Perrine Le Querrec

Coups de ciseaux
Les Carnets du Dessert de Lune, 2007

Oui-Merci n’est plus à la merci de quiconque.
Enfin elle se déshabille, enfin elle écarte les pans de sa moustiquaire, enfin elle pénètre dans sa cellule de voiles blancs. Sortir sans qu’il y ait d’interstice, entrer sans qu’il y ait d’ouverture, elle le peut.

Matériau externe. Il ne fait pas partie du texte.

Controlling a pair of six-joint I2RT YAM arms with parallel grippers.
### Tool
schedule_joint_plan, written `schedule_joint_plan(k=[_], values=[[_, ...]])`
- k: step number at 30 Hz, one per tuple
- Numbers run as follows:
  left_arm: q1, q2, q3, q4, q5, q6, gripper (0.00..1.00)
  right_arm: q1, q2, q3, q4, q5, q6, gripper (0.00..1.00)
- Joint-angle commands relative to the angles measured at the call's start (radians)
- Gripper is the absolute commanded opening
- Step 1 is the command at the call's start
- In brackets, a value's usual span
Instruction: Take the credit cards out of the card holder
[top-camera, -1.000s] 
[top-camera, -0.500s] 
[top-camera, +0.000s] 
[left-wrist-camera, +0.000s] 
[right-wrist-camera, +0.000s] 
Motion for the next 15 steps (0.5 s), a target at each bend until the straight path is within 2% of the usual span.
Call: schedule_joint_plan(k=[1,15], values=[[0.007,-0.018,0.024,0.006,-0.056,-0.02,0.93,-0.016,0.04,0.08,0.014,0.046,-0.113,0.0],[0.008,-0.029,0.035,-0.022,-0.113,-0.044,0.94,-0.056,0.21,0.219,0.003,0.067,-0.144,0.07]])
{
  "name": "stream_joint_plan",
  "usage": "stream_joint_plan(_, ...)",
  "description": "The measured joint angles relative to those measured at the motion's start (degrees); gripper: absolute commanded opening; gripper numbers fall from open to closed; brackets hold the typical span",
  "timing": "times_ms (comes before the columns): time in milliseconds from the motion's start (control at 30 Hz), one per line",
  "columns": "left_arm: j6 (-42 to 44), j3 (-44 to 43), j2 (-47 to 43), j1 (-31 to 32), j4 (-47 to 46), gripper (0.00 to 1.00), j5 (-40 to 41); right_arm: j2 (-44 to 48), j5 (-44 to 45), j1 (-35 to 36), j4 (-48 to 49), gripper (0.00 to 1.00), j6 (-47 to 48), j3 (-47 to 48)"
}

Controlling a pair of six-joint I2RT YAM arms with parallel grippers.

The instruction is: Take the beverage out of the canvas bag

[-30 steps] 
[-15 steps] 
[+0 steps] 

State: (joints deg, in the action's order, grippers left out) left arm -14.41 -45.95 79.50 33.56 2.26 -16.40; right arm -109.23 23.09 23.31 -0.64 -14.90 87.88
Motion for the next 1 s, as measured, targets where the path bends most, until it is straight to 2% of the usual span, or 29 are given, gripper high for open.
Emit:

La membrane de la moustiquaire se referme sur elle ; Oui-Merci reconstitue son être secret, Confiance se colle contre elle, accrochées l’une contre l’autre elles dérivent. La peau d’éponge et celle de Oui-Merci se superposent, leur silence s’épouse, les jambes tronquées de Confiance reposent sur celles de Oui-Merci, le cou décapité en biseau lui sert de socle pour sa propre tête fatigué, ses petits bras enserrent avec passion le dos arc bouté, ses doigts menus se baladent sur les boules saillantes de la colonne vertébrale. Une spirale de sommeil entraîne Oui-Merci et sa jumelle de tissu.
« Oui-Merci est polie,
Oui-Merci n’est pas jolie,
Qui veut de la fille pourrie,
Qu’à jamais d’appétit
Qui sera jamais guérie… »
Elle dort et la voix dans ses jambes aussi.